Reproduce the listing in its entirety. Do not reproduce the pictures.
○ ○ ○ ○ ○ ○ ○
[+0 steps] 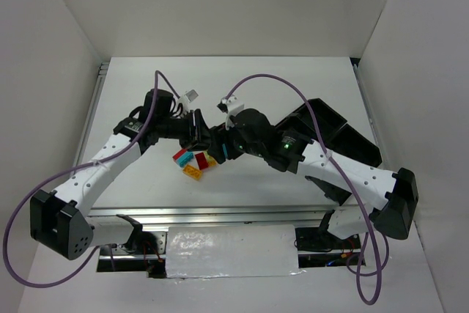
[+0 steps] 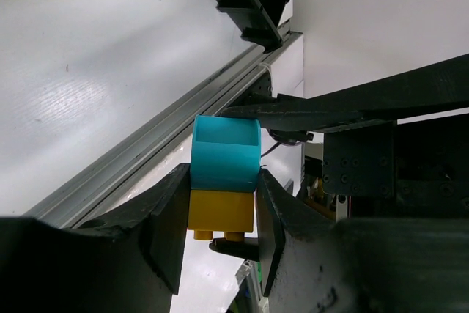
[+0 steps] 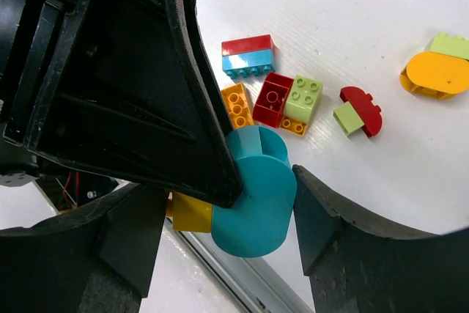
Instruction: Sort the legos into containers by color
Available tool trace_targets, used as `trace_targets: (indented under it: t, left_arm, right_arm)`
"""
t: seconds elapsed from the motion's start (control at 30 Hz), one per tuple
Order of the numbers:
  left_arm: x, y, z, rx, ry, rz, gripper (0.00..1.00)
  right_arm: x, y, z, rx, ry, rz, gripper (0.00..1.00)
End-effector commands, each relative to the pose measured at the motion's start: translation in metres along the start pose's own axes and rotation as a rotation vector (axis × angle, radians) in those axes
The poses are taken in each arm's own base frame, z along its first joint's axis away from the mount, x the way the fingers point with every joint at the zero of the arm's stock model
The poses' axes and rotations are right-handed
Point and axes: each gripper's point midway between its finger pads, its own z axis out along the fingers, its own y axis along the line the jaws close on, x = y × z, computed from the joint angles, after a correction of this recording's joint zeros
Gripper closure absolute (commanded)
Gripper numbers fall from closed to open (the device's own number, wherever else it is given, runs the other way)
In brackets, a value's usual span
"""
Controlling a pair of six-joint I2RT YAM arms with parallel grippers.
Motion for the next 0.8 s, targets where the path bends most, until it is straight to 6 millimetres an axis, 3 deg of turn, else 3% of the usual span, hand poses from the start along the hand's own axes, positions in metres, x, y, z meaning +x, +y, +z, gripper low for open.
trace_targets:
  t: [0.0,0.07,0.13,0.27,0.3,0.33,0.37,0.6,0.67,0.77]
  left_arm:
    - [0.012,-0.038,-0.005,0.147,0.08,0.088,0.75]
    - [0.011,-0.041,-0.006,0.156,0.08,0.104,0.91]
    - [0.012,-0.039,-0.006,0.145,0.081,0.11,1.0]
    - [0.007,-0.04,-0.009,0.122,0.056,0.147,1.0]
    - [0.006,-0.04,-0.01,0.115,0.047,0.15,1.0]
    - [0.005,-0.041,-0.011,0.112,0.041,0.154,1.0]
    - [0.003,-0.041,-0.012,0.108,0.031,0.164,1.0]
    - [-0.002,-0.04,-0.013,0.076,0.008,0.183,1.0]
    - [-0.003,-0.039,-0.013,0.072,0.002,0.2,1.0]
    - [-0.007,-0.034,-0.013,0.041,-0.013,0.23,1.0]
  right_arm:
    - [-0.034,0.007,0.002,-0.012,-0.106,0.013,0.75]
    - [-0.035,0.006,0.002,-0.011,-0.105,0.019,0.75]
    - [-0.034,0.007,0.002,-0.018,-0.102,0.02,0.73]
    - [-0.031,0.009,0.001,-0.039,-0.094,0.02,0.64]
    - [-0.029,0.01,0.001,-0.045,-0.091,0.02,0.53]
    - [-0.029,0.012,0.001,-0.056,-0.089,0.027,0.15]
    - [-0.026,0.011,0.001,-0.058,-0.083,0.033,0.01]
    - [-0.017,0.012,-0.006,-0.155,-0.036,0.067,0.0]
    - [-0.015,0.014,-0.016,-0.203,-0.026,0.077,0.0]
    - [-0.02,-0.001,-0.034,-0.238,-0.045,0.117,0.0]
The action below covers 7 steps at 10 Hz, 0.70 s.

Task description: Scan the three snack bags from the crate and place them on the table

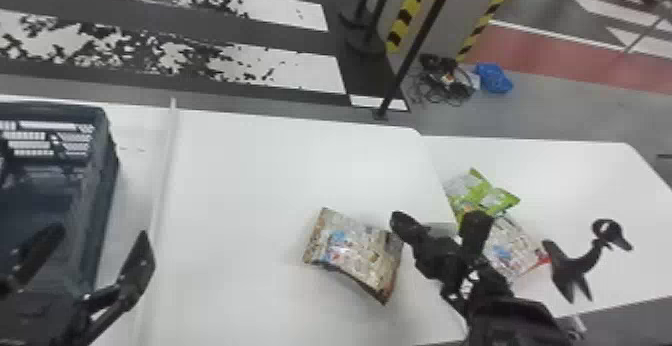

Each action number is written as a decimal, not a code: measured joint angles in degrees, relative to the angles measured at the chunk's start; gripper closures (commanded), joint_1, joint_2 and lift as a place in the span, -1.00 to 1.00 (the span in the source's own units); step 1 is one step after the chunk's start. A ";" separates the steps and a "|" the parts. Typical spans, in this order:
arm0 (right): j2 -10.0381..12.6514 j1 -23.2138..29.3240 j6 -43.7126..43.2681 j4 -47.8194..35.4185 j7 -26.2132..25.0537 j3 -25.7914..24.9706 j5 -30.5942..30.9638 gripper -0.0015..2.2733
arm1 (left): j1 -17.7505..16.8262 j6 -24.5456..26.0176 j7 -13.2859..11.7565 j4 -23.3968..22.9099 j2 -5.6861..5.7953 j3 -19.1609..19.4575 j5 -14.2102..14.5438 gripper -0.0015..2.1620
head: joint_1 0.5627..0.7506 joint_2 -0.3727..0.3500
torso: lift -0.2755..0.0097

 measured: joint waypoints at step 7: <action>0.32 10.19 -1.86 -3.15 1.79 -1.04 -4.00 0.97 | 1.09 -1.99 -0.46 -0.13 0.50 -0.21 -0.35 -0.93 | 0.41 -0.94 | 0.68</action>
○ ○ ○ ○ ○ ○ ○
> EXPECTED OUTPUT:
[+0 steps] 
[+0 steps] 
[+0 steps] 
Instruction: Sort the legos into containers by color
Available tool trace_targets, used as `trace_targets: (indented under it: t, left_arm, right_arm)`
"""
t: seconds elapsed from the motion's start (control at 30 Hz), one per tuple
Order of the numbers:
  left_arm: x, y, z, rx, ry, rz, gripper (0.00..1.00)
  right_arm: x, y, z, rx, ry, rz, gripper (0.00..1.00)
End-effector commands, each relative to the pose measured at the motion's start: translation in metres along the start pose's own axes and rotation as a rotation vector (axis × angle, radians) in those axes
The poses are taken in each arm's own base frame, z along its first joint's axis away from the mount, x the way the fingers point with every joint at the zero of the arm's stock model
The poses' axes and rotations are right-handed
Point and axes: each gripper's point midway between its finger pads, its own z axis out along the fingers, its own y axis along the line the jaws close on, x = y × z, computed from the joint angles, after a correction of this recording's joint zeros
Gripper closure absolute (commanded)
Gripper numbers fall from closed to open (the device's own number, wherever else it is given, runs the other way)
In brackets, a value's usual span
"""
Controlling a pair of six-joint I2RT YAM arms with parallel grippers.
Motion for the next 0.8 s, targets where the path bends most, until it is straight to 6 millimetres an axis, 3 deg of turn, else 3% of the usual span, hand poses from the start along the hand's own axes, positions in metres, x, y, z meaning +x, +y, +z, gripper low for open.
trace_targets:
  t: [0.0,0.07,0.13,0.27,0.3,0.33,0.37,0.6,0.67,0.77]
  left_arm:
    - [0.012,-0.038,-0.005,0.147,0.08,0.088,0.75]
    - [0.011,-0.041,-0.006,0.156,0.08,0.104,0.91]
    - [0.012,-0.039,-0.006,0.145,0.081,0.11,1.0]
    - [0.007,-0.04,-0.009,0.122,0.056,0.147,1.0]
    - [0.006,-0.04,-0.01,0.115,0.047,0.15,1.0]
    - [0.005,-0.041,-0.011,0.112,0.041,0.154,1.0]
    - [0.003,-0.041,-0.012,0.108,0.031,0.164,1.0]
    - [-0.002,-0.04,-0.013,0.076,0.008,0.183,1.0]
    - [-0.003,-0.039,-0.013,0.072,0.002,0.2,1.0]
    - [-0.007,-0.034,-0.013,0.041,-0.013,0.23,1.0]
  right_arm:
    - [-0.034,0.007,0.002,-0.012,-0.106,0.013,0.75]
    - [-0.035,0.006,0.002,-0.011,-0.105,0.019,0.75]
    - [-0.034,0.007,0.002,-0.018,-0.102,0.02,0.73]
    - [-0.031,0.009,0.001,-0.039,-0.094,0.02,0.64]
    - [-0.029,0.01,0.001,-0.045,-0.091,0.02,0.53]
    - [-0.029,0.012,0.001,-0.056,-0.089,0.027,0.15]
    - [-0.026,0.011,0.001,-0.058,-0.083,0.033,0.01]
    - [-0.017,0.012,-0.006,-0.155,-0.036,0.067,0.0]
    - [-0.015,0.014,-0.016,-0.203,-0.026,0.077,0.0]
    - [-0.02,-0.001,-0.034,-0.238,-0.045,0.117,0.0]
The action below covers 7 steps at 10 Hz, 0.70 s.

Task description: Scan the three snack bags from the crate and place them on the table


Each action number is written as a decimal, not a code: measured joint angles in degrees, relative to the angles measured at the chunk's start; gripper closures (commanded), joint_1, joint_2 and lift as a place in the span, -1.00 to 1.00 (the span in the source's own units); step 1 is one step after the chunk's start. A ";" separates the steps and a "|" the parts. Typical spans, in this order:
arm0 (right): j2 -10.0381..12.6514 j1 -23.2138..29.3240 j6 -43.7126..43.2681 j4 -47.8194..35.4185 j7 -26.2132..25.0537 j3 -25.7914..24.9706 j5 -30.5942..30.9638 gripper -0.0015..2.2733
arm1 (left): j1 -17.7505..16.8262 j6 -24.5456..26.0176 j7 -13.2859..11.7565 j4 -23.3968..22.9099 j2 -5.6861..5.7953 j3 -19.1609..19.4575 j5 -14.2102..14.5438 gripper -0.0015..2.1620
head: joint_1 0.5627..0.7506 joint_2 -0.3727..0.3500
torso: lift -0.2755..0.0097

 measured: joint waypoints at step 7: <action>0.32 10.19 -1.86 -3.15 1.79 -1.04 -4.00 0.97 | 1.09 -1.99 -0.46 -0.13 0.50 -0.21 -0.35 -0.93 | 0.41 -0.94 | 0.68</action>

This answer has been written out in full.